Veles has the feel of a small community clamming up out of a suspicion that it's being talked about for all the wrong reasons.
In the final weeks of the US presidential election, Veles attained a weird infamy in the most powerful nation on earth; stories in The Guardian and on BuzzFeed revealed that the Macedonian town of 55,000 was the registered home of at least 100 pro-Trump websites, many of them filled with sensationalist, utterly fake news. (The imminent criminal indictment of Hillary Clinton was a popular theme; another was the Pope's approval of Trump.) The sites' ample traffic was rewarded handsomely by automated advertising engines, such as Google's AdSense. An article in The New Yorker described how President Barack Obama himself spent a day in the final week of the campaign talking "almost obsessively" about Veles and its "digital gold rush".
Within Veles itself, the young entrepreneurs behind these websites became subjects of tantalising intrigue. Between August and November, Boris earned nearly $16,000 off his two pro-Trump websites. The average monthly salary in Macedonia is $371.
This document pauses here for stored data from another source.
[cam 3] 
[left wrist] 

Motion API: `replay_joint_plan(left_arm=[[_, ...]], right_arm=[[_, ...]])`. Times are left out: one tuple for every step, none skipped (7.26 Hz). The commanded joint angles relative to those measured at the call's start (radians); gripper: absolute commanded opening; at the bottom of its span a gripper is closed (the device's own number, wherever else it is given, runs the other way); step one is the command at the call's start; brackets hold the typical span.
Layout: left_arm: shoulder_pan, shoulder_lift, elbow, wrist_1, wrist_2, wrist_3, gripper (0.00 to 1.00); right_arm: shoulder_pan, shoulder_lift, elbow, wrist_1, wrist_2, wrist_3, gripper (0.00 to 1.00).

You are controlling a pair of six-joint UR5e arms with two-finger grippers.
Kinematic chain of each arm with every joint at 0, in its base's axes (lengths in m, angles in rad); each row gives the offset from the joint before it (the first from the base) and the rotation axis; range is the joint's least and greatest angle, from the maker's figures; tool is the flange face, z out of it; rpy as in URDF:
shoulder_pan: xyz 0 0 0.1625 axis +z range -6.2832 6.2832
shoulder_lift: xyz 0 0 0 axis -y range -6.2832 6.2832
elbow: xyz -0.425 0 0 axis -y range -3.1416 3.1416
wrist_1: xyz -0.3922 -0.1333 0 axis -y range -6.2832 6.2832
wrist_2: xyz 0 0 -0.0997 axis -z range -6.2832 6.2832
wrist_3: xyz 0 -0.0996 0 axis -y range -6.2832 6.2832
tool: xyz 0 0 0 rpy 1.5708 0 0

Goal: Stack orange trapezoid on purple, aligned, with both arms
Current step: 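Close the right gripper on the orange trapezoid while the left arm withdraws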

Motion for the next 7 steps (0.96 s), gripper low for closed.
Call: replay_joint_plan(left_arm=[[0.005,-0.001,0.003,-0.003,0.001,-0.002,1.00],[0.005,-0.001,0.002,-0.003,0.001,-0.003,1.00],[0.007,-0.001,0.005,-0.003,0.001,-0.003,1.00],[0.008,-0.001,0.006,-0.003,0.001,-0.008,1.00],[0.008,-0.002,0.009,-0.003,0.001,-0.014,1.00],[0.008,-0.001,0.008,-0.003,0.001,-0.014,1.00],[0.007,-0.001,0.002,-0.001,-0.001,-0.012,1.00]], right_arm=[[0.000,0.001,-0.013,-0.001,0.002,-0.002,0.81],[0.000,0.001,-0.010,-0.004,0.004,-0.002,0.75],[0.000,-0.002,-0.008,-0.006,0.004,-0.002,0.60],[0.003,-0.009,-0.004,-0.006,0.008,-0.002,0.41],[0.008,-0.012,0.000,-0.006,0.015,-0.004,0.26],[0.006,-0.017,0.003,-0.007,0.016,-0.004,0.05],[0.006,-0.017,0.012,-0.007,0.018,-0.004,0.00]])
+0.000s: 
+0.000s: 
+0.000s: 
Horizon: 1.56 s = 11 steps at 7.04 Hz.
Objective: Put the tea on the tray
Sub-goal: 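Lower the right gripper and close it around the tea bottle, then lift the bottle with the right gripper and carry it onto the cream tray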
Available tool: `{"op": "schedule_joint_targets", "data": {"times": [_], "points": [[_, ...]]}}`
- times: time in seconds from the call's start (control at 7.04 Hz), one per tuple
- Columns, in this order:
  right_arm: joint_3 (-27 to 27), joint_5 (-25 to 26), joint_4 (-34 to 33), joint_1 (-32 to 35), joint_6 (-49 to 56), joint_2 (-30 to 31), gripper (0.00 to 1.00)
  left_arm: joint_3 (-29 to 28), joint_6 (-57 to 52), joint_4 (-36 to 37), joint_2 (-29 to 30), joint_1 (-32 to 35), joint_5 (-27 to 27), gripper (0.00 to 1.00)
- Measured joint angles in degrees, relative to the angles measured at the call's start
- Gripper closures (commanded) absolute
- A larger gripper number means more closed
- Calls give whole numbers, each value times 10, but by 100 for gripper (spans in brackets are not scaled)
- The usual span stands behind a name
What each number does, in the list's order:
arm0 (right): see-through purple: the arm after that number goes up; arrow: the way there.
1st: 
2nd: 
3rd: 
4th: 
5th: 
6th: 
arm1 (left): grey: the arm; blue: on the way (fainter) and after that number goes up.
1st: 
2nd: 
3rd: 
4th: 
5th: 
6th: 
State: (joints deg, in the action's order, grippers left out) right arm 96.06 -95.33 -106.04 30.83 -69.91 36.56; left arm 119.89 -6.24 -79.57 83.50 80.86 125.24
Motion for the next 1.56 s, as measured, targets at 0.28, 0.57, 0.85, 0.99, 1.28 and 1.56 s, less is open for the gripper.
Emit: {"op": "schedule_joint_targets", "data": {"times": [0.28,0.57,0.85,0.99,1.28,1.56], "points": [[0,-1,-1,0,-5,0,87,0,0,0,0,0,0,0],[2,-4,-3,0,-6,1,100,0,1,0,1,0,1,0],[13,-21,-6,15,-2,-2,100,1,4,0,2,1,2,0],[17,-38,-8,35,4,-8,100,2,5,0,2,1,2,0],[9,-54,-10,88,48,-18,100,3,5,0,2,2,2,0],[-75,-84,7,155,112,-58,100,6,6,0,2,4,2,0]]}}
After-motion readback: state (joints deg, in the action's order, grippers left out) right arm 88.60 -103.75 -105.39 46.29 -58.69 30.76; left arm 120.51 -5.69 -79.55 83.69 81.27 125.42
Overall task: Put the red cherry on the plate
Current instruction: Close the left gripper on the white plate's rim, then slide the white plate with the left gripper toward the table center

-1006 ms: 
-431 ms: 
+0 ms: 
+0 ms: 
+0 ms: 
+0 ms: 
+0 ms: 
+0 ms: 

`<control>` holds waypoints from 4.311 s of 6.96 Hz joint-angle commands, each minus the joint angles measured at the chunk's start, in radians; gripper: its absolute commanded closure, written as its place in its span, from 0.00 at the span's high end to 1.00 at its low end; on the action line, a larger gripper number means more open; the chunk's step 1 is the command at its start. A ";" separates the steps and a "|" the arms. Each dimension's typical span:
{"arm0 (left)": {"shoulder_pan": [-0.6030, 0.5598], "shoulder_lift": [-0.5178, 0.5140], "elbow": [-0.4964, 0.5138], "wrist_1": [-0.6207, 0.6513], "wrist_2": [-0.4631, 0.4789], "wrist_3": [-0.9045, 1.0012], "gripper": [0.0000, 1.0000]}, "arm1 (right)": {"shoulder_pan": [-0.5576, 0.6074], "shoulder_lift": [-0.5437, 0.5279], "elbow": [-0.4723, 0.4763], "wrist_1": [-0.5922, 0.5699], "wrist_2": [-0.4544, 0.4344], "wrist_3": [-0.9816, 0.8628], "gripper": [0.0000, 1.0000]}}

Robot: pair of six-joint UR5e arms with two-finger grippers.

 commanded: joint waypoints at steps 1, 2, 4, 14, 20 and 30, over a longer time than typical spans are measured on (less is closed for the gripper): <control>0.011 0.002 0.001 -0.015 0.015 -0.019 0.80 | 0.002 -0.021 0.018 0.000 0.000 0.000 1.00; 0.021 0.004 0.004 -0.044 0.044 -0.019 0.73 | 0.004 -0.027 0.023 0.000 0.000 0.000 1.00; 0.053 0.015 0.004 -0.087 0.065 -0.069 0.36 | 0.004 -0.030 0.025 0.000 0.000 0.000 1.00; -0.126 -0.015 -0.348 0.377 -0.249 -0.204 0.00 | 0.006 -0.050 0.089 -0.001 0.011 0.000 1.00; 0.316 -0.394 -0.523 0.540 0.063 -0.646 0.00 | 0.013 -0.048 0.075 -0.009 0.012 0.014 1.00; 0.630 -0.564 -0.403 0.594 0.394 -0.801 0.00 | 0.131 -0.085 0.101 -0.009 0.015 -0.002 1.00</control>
Boris is 18 years old, a lean, slouching youth with grey eyes, hair mowed close to his skull and the rudiments of a beard. When he isn't smoking a cigarette, he's lighting one. He listens to a lot of gangsta rap: The Notorious B.I.G., Puff Daddy, Wu-Tang Clan; after watching Notorious, the 2009 biopic of Biggie, he decided he would like to visit Brooklyn, a New York City borough he imagines is overrun more by gangsters than hipsters. He is an affable raconteur, with a droll sense of humour and a clear-eyed view of himself and his town. Someday he wants to leave Veles, because of how little there is to do. You can live with your parents and have them pay for your evenings in a bar, or you can wait tables in a café. If you're a gym rat, you might work in security. A few factories on the outskirts of town still offer regular employment, but nothing lavish. "We can't make money here with a real job," Boris says. "This Google AdSense work is not a real job."
At best, Boris's English is halting and fractured – certainly not good enough to turn out five to ten articles about Trump and Clinton every day for weeks on end. Fortunately for him, the election also summoned forth the energies of countless so-called alt-right websites in the US, which manufactured white-label falsehoods disguised as news on an industrial scale. Across the spectrum of right-wing media – from Trump's own concise lies on Twitter to the organised prevarication of Breitbart News and National Report – ideology beat back the truth. What Veles produced, though, was something more extreme still: an enterprise of cool, pure amorality, free not only of ideology, but also of any concern or feeling about the substance of the election. These Macedonians on Facebook didn't care if Trump won or lost the White House.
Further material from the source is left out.